Assignment → Only the lines from the top of the data through the one with "Trace the outline of the building" are to be written out, each exactly as it stands.

=== Records for processing ===

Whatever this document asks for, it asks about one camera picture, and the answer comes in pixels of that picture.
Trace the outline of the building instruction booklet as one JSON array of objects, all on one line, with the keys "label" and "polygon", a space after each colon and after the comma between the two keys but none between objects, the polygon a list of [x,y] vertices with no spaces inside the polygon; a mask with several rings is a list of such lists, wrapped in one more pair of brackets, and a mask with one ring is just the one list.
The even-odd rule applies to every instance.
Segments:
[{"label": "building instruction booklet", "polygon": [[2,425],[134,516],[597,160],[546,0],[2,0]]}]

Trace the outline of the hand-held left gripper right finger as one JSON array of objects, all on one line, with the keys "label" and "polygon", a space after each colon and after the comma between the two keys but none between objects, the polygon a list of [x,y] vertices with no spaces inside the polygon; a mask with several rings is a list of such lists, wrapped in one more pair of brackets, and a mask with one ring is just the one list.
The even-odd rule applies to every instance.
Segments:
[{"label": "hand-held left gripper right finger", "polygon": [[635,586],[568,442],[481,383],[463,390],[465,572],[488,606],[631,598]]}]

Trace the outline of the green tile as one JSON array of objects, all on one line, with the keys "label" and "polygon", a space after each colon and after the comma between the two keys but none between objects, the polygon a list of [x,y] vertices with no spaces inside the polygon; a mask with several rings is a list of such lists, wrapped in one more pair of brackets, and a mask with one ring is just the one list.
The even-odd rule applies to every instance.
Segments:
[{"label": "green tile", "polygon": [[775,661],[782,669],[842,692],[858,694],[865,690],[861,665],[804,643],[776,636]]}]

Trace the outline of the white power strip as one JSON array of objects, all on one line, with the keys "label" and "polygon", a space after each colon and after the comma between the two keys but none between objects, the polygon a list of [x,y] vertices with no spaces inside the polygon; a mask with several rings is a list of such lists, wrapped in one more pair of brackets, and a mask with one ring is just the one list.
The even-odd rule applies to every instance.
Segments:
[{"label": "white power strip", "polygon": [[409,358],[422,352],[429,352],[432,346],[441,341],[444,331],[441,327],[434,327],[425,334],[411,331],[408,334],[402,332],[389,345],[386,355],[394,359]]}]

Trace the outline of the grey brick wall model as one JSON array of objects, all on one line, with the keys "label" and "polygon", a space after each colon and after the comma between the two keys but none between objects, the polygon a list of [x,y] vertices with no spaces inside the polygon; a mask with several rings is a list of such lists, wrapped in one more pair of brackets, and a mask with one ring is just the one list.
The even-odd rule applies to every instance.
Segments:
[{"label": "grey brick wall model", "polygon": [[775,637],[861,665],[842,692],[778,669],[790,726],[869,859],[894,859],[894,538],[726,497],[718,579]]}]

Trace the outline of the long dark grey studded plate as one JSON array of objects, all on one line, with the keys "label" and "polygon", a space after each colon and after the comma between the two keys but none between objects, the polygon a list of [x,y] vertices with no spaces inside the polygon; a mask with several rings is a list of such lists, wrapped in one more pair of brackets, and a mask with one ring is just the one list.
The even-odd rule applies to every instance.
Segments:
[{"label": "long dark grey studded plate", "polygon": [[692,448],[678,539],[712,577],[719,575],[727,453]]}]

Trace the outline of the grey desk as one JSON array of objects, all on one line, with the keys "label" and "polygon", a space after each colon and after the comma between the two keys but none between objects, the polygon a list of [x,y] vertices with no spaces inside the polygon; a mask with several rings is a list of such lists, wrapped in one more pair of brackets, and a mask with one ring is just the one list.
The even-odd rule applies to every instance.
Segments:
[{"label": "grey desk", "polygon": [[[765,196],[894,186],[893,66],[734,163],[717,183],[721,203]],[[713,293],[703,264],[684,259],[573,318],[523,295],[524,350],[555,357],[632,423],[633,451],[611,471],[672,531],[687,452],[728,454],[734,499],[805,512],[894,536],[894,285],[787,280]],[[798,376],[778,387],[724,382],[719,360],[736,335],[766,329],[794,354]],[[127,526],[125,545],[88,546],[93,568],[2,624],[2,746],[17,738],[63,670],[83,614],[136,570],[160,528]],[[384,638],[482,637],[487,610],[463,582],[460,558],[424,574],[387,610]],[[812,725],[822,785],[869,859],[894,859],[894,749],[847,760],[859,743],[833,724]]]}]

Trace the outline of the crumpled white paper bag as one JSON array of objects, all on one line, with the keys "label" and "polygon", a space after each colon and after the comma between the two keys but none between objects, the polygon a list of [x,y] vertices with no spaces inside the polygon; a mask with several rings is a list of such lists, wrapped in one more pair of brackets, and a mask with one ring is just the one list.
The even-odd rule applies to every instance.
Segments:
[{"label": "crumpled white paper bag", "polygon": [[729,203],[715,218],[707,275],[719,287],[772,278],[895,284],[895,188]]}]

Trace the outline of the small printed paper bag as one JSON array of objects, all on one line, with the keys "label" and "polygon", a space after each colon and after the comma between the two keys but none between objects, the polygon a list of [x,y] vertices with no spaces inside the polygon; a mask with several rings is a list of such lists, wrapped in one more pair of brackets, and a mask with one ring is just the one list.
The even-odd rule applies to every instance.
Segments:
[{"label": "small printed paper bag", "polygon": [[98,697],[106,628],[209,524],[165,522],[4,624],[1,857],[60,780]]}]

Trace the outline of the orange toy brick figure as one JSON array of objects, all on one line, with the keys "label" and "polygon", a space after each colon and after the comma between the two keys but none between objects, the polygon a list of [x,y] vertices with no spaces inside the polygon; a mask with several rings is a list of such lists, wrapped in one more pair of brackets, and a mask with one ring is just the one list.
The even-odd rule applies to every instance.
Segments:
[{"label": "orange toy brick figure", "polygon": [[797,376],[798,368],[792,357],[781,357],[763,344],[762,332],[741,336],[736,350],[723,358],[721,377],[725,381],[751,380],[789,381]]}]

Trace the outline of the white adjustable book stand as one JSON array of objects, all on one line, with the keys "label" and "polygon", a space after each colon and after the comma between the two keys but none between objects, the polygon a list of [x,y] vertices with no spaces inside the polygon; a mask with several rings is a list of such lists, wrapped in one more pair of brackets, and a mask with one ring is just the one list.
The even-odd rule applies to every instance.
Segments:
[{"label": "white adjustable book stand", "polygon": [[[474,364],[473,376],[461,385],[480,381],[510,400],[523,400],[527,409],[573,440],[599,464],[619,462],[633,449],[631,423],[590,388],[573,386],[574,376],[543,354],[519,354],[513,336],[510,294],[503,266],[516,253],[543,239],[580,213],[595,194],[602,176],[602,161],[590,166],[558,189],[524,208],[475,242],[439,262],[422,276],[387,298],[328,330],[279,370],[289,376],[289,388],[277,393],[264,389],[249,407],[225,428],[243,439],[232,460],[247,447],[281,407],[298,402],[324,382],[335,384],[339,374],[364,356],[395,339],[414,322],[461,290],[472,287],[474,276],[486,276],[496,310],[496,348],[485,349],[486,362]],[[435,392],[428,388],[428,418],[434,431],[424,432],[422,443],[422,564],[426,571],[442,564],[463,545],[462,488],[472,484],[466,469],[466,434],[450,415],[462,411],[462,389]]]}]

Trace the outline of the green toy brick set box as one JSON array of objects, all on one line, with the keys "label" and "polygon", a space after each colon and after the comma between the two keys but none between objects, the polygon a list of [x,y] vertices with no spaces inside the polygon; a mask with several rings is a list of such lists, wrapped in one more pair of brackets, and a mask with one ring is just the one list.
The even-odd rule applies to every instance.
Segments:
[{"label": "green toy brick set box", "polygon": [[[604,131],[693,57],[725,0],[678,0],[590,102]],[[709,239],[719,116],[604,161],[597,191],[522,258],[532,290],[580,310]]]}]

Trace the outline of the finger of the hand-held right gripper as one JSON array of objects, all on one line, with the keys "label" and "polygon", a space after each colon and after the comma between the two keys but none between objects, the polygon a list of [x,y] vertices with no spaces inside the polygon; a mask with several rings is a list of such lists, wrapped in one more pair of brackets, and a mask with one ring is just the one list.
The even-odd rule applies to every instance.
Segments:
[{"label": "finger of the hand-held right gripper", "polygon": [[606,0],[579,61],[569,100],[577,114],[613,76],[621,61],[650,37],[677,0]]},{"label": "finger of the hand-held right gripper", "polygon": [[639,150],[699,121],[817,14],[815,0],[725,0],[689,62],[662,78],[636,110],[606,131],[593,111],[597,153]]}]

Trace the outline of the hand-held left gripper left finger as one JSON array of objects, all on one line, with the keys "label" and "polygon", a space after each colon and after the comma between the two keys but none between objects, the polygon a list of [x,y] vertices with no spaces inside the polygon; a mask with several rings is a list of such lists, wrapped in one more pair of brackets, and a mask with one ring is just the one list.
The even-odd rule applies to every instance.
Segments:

===

Result for this task →
Whatever this document asks for, it asks about one camera picture, and the answer comes in pixels of that picture.
Trace the outline of the building instruction booklet as one JSON array of objects, all on one line, with the keys "label" and "polygon", a space after each colon and after the comma between the two keys but none between objects, the polygon a list of [x,y] vertices with no spaces inside the polygon; a mask with several rings is a list of such lists, wrapped in one more pair of brackets, and a mask with one ring is just the one list.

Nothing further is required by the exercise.